*TASK DETAILS*
Working from the listing below, pick each line containing the word "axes" and copy it.
*** DATASET EXCERPT ***
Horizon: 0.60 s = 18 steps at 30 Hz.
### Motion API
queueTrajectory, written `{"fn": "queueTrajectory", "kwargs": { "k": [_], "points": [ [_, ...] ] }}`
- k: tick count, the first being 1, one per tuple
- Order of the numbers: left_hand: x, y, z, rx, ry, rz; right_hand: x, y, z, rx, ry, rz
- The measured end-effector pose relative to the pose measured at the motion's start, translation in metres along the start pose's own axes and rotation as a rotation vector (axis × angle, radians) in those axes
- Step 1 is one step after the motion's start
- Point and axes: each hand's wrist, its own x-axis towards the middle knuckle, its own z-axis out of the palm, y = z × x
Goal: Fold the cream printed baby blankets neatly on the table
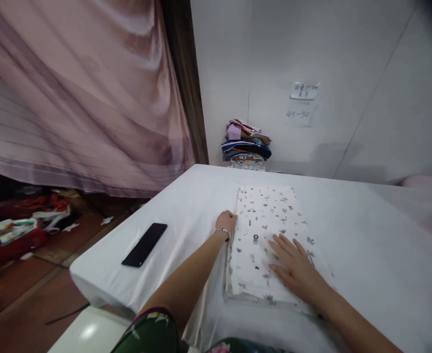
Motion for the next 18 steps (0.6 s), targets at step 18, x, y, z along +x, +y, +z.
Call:
{"fn": "queueTrajectory", "kwargs": {
  "k": [18],
  "points": [
    [0.038, 0.023, 0.012, 0.136, 0.058, -0.023, -0.008, 0.046, 0.045, -0.108, 0.115, 0.106]
  ]
}}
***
*SOLUTION FOR THIS EXERCISE*
- The measured end-effector pose relative to the pose measured at the motion's start, translation in metres along the start pose's own axes and rotation as a rotation vector (axis × angle, radians) in those axes
- Point and axes: each hand's wrist, its own x-axis towards the middle knuckle, its own z-axis out of the palm, y = z × x

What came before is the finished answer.